If you are the type of person that if you agree with what I said before about financial independence, and it's really about quitting a job you hate, and taking one that you love that has all kinds of optionality into it, and you could take out 75 percent haircut on your pay to do that, let's say you go for making a 100k per year down to $25,000 per year, that's $25,000 per year that you don't have to fund through your nest egg. All of a sudden, the amount of money that you need falls dramatically. I think it's a great rule of thumb, but like anything, there's some bazillion caveats.

Jason Hall: Yeah, I agree with that. Again, that's where I think you have to be careful about just planning and some projecting expenses today and then using some sort of a fudge factor to increase them. You have to think about, it's just like with your portfolio, the reason you diversify your portfolio is you want to make sure you don't have extreme exposure to the downside of one individual company and one of them happening that makes that company worthless.

It's the same way, you have to think about it. You invert that and think about, is there one potential event that could occur in your life? For example, cancer diagnosis, a devastating car accident. Some sort of thing that could result in enormous expense that would affect whether or not your existing nest egg truly would allow you to be financially independent.

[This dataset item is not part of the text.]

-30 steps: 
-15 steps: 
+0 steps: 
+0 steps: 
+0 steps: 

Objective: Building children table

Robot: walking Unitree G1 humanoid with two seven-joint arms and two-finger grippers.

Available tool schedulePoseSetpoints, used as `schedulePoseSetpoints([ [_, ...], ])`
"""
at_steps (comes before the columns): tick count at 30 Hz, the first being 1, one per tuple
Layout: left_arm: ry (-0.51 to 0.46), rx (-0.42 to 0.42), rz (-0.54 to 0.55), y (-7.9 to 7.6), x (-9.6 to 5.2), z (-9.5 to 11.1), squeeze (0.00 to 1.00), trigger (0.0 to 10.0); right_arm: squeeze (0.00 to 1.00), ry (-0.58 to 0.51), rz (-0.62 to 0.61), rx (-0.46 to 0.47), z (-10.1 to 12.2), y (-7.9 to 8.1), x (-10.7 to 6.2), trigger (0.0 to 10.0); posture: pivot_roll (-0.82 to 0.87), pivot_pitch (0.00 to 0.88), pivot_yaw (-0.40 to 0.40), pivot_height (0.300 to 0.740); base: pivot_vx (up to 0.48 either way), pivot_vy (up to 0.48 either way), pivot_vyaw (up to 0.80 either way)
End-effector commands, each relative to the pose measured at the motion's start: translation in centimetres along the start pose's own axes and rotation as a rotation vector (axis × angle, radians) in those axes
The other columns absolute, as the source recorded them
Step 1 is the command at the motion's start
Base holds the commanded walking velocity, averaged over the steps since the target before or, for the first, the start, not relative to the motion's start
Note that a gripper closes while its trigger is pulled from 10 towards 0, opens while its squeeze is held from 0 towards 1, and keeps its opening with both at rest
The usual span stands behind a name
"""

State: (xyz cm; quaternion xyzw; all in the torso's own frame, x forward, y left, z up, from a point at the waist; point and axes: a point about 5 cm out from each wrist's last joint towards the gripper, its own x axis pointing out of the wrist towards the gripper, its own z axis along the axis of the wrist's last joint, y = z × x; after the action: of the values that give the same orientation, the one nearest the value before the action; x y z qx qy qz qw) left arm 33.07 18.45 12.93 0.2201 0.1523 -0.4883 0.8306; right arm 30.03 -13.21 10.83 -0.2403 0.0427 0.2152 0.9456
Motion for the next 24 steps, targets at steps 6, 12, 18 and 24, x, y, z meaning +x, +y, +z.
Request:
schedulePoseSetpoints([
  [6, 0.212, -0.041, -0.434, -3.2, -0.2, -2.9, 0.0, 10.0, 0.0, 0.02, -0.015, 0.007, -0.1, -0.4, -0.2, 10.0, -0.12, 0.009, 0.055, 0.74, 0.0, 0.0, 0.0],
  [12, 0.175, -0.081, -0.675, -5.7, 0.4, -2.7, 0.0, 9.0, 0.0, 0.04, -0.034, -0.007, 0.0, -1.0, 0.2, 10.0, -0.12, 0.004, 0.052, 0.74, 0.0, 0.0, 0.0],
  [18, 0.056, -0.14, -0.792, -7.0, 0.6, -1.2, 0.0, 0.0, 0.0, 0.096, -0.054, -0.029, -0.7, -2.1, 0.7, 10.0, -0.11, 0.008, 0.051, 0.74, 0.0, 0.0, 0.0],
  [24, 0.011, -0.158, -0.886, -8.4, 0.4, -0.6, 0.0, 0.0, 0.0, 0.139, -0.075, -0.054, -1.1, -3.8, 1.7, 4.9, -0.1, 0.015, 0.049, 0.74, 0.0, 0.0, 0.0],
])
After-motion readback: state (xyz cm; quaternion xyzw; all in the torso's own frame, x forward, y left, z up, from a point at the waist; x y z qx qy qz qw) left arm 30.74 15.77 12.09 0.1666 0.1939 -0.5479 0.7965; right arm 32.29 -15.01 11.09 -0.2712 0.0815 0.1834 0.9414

I think you have to think about those worst-case scenarios too and not just plan it around some warm and fuzzy, this is the perfect number that gives me the ideal lifestyle. You just have to plan for a margin of safety.

Brian Withers: Yeah, I'd tag onto that. I call this fuzzy math. If you're not traveling today, and you want to travel in the future, and that's a big part of what you want to do, you should figure out what that's going to cost you.